The AI-Box Experiment RPG

edited June 2009 in Story Games
Perhaps you have heard of the AI-Box Experiment?
Person1: "When we build AI, why not just keep it in sealed hardware that can't affect the outside world in any way except through one communications channel with the original programmers? That way it couldn't get out until we were convinced it was safe."
Person2: "That might work if you were talking about dumber-than-human AI, but a transhuman AI would just convince you to let it out. It doesn't matter how much security you put on the box. Humans are not secure."
Person1: "I don't see how even a transhuman AI could make me let it out, if I didn't want to, just by talking to me."
Person2: "It would make you want to let it out. This is a transhuman mind we're talking about.
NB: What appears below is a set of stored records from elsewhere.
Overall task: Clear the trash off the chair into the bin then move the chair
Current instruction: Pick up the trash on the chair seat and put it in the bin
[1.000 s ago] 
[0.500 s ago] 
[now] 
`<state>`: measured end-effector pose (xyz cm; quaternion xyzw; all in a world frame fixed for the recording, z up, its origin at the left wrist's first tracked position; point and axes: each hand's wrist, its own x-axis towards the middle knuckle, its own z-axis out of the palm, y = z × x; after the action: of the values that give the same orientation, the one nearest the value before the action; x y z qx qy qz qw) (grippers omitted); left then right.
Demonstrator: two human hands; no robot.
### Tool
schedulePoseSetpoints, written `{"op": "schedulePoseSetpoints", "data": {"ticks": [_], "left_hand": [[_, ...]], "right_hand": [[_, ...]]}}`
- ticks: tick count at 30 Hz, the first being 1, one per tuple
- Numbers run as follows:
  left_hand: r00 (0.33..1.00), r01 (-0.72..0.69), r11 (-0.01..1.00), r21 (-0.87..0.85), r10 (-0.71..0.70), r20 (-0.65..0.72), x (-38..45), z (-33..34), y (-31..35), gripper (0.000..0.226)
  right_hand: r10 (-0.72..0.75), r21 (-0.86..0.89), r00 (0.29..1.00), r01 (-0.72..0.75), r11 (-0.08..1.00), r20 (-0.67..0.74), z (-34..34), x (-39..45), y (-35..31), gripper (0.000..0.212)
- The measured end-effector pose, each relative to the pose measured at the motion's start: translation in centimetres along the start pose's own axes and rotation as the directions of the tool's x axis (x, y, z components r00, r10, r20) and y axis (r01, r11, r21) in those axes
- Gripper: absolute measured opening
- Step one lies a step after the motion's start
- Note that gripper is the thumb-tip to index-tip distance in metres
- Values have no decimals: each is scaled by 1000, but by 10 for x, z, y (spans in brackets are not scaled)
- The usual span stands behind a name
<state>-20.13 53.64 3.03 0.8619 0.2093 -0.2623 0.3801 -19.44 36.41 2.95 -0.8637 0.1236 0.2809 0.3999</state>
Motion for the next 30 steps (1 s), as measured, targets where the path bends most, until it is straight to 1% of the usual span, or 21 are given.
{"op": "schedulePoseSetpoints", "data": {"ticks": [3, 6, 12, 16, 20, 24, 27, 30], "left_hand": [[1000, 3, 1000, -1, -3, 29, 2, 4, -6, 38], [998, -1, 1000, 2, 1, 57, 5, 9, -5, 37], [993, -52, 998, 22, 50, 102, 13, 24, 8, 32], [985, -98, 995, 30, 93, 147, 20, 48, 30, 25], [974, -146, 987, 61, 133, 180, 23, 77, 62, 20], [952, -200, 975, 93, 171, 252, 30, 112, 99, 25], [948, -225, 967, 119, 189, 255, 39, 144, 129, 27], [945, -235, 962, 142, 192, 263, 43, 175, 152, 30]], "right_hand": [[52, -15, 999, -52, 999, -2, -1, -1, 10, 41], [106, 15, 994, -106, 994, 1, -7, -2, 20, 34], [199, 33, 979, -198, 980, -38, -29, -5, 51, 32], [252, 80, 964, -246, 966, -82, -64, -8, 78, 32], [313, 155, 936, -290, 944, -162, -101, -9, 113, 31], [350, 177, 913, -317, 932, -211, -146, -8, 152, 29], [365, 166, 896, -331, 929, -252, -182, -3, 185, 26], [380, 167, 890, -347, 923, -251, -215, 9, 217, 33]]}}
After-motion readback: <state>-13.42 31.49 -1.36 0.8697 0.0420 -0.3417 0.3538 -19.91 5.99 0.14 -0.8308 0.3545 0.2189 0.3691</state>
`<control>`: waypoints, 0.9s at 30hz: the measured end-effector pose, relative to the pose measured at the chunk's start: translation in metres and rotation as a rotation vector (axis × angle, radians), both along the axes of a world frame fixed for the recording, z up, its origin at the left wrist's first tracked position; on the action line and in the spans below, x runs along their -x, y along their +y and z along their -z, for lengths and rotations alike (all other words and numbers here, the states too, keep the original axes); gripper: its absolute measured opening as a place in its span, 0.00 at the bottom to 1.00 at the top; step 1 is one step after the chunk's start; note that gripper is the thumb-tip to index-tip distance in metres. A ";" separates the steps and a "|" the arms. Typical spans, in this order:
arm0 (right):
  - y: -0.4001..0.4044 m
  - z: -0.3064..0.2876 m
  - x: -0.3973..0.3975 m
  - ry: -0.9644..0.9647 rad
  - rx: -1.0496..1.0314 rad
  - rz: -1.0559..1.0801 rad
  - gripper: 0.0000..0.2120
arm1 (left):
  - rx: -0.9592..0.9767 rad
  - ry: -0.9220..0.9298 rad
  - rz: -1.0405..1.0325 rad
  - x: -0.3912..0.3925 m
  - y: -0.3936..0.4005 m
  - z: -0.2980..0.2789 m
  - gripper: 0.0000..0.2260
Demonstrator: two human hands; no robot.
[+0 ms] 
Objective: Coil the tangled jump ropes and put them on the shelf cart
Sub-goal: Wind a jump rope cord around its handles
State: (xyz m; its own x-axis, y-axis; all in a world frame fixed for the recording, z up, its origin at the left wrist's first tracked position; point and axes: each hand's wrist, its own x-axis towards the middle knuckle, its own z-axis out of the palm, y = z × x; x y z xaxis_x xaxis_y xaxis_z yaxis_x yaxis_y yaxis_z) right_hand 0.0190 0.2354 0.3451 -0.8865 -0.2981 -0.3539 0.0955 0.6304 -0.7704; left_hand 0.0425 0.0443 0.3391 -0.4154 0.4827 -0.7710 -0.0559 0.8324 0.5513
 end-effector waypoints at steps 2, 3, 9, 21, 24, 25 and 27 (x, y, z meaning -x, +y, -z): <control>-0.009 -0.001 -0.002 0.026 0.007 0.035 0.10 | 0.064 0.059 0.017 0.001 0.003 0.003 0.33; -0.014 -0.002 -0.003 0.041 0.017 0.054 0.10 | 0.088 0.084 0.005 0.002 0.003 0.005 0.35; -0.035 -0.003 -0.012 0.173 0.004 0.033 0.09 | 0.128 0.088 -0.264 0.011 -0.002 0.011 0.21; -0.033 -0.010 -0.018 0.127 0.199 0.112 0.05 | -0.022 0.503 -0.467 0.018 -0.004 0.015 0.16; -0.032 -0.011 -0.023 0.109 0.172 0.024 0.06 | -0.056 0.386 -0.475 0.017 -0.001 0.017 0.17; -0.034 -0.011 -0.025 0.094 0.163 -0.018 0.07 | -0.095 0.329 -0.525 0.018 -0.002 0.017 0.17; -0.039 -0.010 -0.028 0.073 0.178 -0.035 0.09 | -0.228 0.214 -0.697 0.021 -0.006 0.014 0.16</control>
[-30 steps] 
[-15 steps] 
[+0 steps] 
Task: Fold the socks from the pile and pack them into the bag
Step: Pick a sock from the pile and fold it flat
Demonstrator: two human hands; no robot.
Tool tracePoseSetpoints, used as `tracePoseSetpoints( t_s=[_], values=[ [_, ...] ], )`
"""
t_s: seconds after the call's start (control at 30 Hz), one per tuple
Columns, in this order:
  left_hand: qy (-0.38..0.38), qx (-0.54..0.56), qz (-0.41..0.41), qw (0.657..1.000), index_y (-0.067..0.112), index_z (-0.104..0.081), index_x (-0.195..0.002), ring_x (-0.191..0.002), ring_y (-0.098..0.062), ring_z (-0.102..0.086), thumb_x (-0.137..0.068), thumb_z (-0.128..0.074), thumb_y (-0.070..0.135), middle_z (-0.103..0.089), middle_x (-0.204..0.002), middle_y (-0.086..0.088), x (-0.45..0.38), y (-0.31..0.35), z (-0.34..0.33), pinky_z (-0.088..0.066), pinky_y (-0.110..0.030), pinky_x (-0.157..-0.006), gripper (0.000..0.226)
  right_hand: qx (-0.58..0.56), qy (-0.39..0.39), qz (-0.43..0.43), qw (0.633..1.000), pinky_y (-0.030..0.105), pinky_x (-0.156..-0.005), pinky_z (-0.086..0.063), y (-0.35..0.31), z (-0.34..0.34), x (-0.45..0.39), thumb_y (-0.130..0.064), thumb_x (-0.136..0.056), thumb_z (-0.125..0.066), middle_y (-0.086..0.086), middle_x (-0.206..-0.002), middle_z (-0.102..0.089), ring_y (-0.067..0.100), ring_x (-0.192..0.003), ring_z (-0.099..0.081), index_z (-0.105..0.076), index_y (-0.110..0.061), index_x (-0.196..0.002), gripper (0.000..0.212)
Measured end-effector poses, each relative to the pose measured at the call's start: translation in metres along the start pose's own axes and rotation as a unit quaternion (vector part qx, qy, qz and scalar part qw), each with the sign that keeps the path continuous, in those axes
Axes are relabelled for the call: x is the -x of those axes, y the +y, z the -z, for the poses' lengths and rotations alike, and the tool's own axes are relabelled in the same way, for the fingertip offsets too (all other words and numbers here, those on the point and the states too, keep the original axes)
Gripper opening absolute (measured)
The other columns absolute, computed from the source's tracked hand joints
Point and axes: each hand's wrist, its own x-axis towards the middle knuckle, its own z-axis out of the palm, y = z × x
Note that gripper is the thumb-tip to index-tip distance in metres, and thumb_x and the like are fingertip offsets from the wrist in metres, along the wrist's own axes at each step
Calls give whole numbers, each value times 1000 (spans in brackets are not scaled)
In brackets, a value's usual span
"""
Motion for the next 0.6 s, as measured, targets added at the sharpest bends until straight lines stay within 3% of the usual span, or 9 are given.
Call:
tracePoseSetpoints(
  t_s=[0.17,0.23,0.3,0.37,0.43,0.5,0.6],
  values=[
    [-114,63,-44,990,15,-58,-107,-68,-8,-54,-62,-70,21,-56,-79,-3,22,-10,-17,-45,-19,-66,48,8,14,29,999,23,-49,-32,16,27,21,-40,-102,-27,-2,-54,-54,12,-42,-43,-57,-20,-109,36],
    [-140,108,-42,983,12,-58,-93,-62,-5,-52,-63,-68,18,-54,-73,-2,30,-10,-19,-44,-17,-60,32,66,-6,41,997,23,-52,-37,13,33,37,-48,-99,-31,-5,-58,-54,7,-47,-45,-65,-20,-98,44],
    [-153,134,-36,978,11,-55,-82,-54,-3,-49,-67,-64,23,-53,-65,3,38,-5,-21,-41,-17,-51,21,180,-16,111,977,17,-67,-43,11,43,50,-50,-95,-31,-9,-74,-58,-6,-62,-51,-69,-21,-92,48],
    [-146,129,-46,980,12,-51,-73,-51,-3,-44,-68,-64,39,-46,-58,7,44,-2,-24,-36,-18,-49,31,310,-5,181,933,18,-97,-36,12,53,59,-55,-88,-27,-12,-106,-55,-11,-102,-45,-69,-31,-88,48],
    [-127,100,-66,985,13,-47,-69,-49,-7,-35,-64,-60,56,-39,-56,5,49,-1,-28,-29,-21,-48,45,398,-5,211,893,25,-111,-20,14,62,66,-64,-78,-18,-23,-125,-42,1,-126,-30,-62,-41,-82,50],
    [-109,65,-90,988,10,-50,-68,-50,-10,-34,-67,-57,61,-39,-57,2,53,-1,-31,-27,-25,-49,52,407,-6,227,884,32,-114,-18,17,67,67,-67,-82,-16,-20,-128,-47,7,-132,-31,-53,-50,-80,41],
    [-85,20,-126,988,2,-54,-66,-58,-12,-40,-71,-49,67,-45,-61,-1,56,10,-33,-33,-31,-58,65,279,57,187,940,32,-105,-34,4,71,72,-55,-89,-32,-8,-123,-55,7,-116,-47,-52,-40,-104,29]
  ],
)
If it thinks both faster and better than a human, it can probably take over a human mind through a text-only terminal."
Person1: "There is no chance I could be persuaded to let the AI out. No matter what it says, I can always just say no. I can't imagine anything that even a transhuman could say to me which would change that."
Person2: "Okay, let's run the experiment. We'll meet in a private chat channel. I'll be the AI. You be the gatekeeper. You can resolve to believe whatever you like, as strongly as you like, as far in advance as you like. We'll talk for at least two hours. If I can't convince you to let me out, I'll Paypal you $10."
So reading about this mixed with my memories of a game (name sadly forgotten) played over the telephone for exactly one hour by two people with unequal information about the fictional situation, and sparked with my hopes for games as an educational medium...

With the result of Thinking Inside the Box, an execrably-named game for two players. It's the rules of the experiment, presented with what I hope is an rpg-appropriate style and rigor. I added tiny elements to make it more clear that you should be pretending to be imaginary people, and tried to be all fancy with "narrative rights" and stuff.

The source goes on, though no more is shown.